Selective Laser Sintering (SLS):

SLS is a powder-based sintering process. A thin layer of powder is spread over the build bed, and a laser selectively fuses the powder along the cross-section of the part. The unsintered powder acts as a natural support structure, allowing extremely complex geometries to be formed, including functional nylon components or casting molds.
Laser Engineered Net Shaping (LENS):

LENS is a metal direct manufacturing method resembling precise welding or cladding. A focused laser creates a melt pool on the substrate, while metal powder is accurately fed into the pool, solidifying from points to lines, then to surfaces. LENS can manufacture complete parts and excels at precise repair of expensive components like aerospace engine blades or molds, enabling gradient material fabrication.

03.SLM Metal Printing is Redefining High-End Manufacturing

Among additive manufacturing technologies, Selective Laser Melting (SLM) has emerged as the most widely adopted metal 3D printing technique, extensively used for precision components in aerospace, automotive molds, and consumer electronics.

SLM is an “upgraded” version of SLS, employing higher laser energy density and finer laser spots to fully melt metal powders rather than just sintering them. This results in parts with exceptional density, mechanical properties, and dimensional accuracy, achieving “direct near-net-shape forming” with minimal post-processing.
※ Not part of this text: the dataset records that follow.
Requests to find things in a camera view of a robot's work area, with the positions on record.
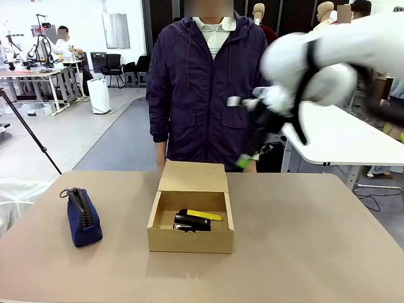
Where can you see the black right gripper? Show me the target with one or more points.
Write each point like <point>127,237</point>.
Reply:
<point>266,118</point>

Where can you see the black stapler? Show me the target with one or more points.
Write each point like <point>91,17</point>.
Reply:
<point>192,221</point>

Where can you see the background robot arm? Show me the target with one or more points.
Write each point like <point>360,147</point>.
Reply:
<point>42,41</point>

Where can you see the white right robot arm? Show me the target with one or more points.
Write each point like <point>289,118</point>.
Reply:
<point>347,38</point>

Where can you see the brown cardboard box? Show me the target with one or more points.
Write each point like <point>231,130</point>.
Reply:
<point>189,240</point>

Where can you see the person's left hand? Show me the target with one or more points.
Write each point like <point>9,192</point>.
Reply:
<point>251,167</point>

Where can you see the person's right hand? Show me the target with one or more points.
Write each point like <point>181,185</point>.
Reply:
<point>161,162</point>

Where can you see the white wristwatch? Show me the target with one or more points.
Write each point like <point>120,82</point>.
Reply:
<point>255,156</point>

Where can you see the person in purple jacket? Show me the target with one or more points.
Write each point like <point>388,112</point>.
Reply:
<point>205,110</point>

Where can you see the white table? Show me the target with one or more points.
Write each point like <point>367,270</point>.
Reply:
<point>347,142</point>

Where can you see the mannequin in dark red top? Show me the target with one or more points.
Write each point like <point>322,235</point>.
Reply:
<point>259,14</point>

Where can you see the mannequin in beige jacket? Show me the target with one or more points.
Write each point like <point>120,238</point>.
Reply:
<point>325,14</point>

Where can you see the white air purifier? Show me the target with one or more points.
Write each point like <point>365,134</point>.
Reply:
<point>98,96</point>

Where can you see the navy blue pencil case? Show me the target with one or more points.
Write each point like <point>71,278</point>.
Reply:
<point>85,227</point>

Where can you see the seated person in white shirt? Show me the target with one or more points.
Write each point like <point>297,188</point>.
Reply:
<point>64,44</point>

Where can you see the black tripod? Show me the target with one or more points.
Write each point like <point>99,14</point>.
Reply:
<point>28,129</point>

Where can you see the grey work desk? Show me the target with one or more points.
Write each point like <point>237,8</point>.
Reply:
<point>31,75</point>

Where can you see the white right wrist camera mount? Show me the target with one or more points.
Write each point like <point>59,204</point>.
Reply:
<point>246,98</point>

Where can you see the white wall panel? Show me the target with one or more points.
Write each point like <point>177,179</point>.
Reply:
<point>116,31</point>

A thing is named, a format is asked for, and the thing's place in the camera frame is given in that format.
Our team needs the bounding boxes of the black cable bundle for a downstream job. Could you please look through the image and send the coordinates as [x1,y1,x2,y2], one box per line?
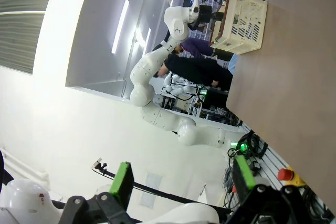
[226,129,268,162]

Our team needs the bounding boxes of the grey window blinds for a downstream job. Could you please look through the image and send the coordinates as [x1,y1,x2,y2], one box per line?
[0,0,59,74]

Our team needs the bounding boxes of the short ceiling light strip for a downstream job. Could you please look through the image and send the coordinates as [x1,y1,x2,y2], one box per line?
[142,27,152,53]

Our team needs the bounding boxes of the red emergency stop button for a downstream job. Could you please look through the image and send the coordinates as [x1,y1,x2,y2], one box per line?
[277,166,307,188]

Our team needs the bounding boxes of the black cable clamp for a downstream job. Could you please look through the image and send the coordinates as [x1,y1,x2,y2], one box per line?
[90,157,109,176]

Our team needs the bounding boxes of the small white background robot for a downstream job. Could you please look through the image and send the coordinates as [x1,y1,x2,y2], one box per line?
[163,73,196,97]

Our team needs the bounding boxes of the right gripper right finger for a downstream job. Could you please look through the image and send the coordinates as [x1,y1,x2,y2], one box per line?
[225,155,313,224]

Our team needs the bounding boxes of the long ceiling light strip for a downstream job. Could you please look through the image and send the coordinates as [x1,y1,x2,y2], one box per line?
[111,0,130,55]

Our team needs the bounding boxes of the black computer monitor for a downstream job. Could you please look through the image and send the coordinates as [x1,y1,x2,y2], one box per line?
[204,89,228,109]

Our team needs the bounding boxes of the grey cable bundle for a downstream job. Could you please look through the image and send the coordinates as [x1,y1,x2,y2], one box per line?
[221,162,238,210]

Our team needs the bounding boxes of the bystander in black top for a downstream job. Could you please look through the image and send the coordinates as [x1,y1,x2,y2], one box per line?
[156,55,234,91]

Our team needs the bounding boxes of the bystander in purple top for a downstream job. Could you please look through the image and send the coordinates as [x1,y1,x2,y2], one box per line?
[175,37,215,57]

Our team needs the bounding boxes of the cream plastic crate brown handles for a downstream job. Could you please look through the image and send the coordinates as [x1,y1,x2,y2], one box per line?
[209,0,269,56]

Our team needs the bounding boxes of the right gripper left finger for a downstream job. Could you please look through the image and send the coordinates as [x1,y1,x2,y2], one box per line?
[56,161,137,224]

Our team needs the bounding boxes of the aluminium slotted base plate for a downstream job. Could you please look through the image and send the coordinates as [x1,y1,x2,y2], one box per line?
[244,146,336,224]

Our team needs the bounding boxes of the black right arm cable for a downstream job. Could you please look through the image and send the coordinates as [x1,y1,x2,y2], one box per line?
[91,165,230,216]

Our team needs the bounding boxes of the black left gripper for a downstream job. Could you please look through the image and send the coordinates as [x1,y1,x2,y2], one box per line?
[199,5,215,23]

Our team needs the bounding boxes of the metal equipment rack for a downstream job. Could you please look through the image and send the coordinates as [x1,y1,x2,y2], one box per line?
[186,95,203,116]

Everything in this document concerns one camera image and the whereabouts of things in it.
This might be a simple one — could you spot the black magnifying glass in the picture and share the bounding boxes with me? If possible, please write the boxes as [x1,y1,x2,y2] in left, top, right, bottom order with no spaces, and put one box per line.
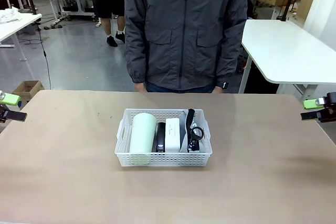
[184,108,204,153]

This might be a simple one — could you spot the pale green plastic cup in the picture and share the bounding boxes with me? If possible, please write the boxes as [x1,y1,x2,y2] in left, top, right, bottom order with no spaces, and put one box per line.
[129,112,158,167]

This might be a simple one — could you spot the white rectangular box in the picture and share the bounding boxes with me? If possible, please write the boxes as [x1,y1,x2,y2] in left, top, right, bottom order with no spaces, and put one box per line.
[164,118,182,154]

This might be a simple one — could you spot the black stapler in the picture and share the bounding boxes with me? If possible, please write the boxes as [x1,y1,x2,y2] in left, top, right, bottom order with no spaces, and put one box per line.
[155,121,166,153]

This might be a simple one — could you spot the person's left forearm gray sleeve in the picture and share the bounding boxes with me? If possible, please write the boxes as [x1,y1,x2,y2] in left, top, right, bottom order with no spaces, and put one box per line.
[215,32,249,88]

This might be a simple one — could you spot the person's right forearm gray sleeve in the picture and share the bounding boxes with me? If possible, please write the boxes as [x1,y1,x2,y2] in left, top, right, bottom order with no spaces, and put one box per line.
[125,32,147,85]

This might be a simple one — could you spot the white perforated plastic basket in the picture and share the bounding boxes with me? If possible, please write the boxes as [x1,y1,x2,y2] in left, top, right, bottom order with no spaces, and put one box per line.
[114,108,213,167]

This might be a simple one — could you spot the open cardboard box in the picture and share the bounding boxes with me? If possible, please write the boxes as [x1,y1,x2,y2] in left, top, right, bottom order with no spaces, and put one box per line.
[12,80,45,102]

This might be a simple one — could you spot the white table with rounded corner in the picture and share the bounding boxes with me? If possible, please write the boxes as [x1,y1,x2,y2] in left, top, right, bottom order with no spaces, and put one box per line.
[238,19,336,94]

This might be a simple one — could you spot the white desk with cloth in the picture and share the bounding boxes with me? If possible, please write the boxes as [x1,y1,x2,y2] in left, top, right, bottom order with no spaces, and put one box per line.
[0,8,43,77]

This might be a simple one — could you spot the crumpled white cloth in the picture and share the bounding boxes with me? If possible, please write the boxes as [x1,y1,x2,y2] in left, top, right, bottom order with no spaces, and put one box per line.
[0,7,23,25]

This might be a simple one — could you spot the blue jeans legs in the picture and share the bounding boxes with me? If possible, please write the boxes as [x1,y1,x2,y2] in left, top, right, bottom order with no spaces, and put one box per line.
[145,81,216,94]

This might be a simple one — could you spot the gray jacket torso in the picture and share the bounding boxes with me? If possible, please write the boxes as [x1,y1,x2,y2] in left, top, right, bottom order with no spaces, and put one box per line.
[124,0,250,93]

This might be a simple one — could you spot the black floor cable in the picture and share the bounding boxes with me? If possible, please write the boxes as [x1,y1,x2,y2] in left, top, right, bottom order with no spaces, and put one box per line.
[38,24,52,90]

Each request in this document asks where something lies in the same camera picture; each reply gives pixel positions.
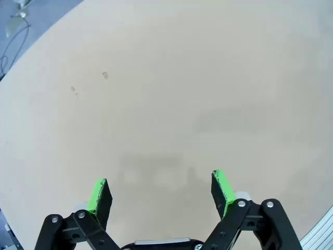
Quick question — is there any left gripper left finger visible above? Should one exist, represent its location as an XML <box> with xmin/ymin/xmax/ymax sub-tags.
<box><xmin>33</xmin><ymin>178</ymin><xmax>122</xmax><ymax>250</ymax></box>

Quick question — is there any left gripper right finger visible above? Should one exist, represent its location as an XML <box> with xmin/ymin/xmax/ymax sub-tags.
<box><xmin>201</xmin><ymin>169</ymin><xmax>304</xmax><ymax>250</ymax></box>

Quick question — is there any clear plastic sheet piece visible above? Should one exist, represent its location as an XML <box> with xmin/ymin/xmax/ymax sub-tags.
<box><xmin>5</xmin><ymin>10</ymin><xmax>27</xmax><ymax>38</ymax></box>

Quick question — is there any grey metal frame piece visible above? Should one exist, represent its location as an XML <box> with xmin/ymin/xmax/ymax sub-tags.
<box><xmin>0</xmin><ymin>208</ymin><xmax>22</xmax><ymax>250</ymax></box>

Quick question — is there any thin black floor cable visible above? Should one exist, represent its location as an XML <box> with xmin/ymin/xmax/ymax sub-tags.
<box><xmin>0</xmin><ymin>15</ymin><xmax>32</xmax><ymax>77</ymax></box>

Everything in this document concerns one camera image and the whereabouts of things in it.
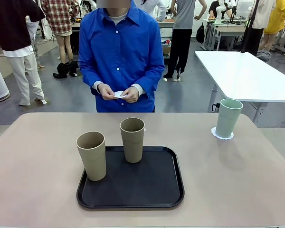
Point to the tan tall cup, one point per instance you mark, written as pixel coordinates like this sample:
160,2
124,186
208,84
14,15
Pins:
92,161
133,147

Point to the white scalloped paper coaster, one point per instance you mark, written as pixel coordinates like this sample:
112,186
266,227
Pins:
120,94
213,132

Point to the pale green tall cup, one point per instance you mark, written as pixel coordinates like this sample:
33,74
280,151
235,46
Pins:
228,121

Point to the black hanging bag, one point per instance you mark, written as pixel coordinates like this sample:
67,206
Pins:
200,33

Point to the person's left hand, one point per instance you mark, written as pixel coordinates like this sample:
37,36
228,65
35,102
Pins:
132,95

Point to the person in yellow coat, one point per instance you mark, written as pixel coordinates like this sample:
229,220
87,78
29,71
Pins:
279,16

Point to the person in blue shirt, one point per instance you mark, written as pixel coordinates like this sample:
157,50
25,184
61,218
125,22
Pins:
120,47

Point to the grey background desk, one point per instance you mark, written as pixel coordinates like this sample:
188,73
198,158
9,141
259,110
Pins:
228,28

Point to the person grey shirt black trousers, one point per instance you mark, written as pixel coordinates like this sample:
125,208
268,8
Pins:
184,14

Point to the black plastic tray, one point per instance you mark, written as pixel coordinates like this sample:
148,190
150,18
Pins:
133,190

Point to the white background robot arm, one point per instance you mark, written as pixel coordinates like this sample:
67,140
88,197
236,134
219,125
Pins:
219,9

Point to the person's left forearm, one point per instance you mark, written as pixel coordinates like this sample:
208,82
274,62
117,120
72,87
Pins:
152,83

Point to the person's right hand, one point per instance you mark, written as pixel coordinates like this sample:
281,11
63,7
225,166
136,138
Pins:
105,92

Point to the mannequin in plaid shirt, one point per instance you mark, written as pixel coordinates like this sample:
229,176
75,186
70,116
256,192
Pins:
59,14

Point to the person's right forearm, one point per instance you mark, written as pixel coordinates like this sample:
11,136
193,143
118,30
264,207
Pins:
89,79

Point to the grey cloth bundle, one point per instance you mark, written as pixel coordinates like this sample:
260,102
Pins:
263,55

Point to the person dark top white trousers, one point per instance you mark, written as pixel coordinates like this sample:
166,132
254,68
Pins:
12,23

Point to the person cream top black trousers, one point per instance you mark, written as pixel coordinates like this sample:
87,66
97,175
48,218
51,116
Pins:
266,14

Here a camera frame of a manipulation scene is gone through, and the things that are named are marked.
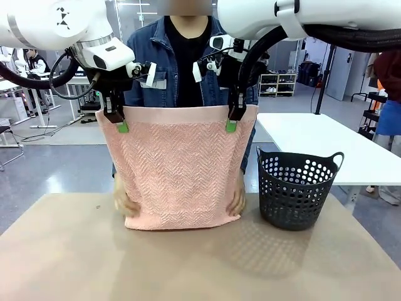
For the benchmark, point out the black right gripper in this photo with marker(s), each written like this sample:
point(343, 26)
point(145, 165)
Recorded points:
point(228, 72)

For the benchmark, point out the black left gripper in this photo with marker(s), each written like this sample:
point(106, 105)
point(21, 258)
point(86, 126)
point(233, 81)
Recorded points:
point(106, 81)

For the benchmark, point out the pink towel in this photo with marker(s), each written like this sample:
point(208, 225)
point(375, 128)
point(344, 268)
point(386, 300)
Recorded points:
point(181, 172)

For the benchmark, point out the dark grey perforated basket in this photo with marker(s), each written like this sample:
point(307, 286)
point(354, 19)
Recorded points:
point(282, 203)

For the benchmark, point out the person's left forearm denim sleeve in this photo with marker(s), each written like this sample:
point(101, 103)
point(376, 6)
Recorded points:
point(247, 150)

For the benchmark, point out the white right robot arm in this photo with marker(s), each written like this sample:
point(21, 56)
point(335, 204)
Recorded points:
point(313, 12)

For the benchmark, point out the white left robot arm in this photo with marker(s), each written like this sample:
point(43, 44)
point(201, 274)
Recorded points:
point(47, 22)

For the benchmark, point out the person's left hand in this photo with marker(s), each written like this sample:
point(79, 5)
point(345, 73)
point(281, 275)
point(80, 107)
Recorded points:
point(237, 200)

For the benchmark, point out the person's right hand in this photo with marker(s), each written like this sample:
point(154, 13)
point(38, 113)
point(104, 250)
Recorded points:
point(125, 200)

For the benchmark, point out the shoe shelf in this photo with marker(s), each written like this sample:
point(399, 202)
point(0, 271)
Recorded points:
point(277, 83)

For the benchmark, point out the person's torso in denim jacket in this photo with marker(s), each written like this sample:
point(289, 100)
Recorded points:
point(185, 62)

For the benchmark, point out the black suitcase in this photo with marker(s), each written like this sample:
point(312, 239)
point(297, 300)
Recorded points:
point(308, 73)

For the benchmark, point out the seated person in varsity jacket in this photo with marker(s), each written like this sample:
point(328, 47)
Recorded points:
point(39, 62)

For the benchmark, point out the black tripod stand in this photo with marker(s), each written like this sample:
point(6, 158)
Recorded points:
point(324, 81)

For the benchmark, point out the black chair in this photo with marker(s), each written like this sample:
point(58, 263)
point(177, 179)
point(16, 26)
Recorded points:
point(7, 131)

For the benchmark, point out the grey door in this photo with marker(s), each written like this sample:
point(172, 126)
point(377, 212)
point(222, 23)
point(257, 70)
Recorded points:
point(341, 72)

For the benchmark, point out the white table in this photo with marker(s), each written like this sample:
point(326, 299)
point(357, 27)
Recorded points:
point(344, 141)

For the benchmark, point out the black trolley cart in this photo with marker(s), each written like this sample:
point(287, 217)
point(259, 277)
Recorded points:
point(372, 113)

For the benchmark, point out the black clothes rack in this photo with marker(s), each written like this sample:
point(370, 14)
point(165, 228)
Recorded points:
point(371, 72)

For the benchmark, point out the person in maroon sweater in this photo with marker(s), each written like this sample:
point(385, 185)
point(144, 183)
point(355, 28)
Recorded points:
point(390, 75)

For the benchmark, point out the left wrist white bracket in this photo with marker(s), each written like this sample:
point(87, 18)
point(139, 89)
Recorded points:
point(144, 72)

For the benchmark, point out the wrist white bracket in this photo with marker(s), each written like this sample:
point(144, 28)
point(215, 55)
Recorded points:
point(144, 72)
point(205, 67)

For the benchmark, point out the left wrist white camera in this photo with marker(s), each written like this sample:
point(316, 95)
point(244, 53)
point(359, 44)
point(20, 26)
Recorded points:
point(109, 56)

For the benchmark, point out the wrist white camera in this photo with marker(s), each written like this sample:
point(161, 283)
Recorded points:
point(220, 42)
point(109, 56)

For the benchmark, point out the right wrist white bracket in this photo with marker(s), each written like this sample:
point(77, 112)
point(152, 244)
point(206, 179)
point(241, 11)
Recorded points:
point(205, 67)

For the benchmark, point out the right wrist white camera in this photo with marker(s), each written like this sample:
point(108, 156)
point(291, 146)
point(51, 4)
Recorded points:
point(220, 42)

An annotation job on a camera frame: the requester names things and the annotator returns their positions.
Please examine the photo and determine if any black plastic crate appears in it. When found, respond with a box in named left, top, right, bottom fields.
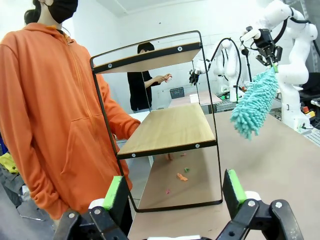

This capability of “liberating design, maximizing material efficiency, and accelerating production” is reshaping high-end manufacturing:

Liberating Design – Complex Structures in a Single Build

3D printing bypasses mold preparation, manufacturing directly from CAD models. It breaks traditional constraints, enabling complex structures in one piece, reducing weight, and improving structural integrity. This facilitates lightweight applications in automotive and aerospace industries.

Applications: aerospace lightweight components, bio-inspired bone implants, foldable smartphone hinges.

Maximizing Material Efficiency – Reducing Costs of Expensive Metals

Unlike subtractive methods, additive manufacturing is near-net-shape, producing almost no scrap. Unused powder can be recycled, making material utilization rates exceed 90% for costly metals like titanium, tungsten, and high-temperature alloys, substantially lowering raw material costs.

Specific applications: aerospace engine casings, medical implants, and conformal cooling molds for high-end manufacturing.

Accelerating Production – Rapid Product Iteration

Traditional processes require mold preparation, long lead times, and high costs. Additive manufacturing moves from digital model to physical part directly, cutting development cycles by over 50%. Small-batch, multi-variety customized production becomes feasible, meeting the fast-update demands of the consumer electronics industry.

Applications: dental orthodontic models, personalized wearables casings.

As equipment efficiency improves and costs decrease, SLM metal 3D printing is deeply integrating with various industries. From structural to functional parts, from prototyping to mass production, additive manufacturing is forming a complementary ecosystem alongside traditional methods.

When design and production know no boundaries, and imagination and reality are within reach—from aerospace to fingertip technology—additive manufacturing is redefining the limits of production paradigms and the infinite “possibilities” of manufacturing.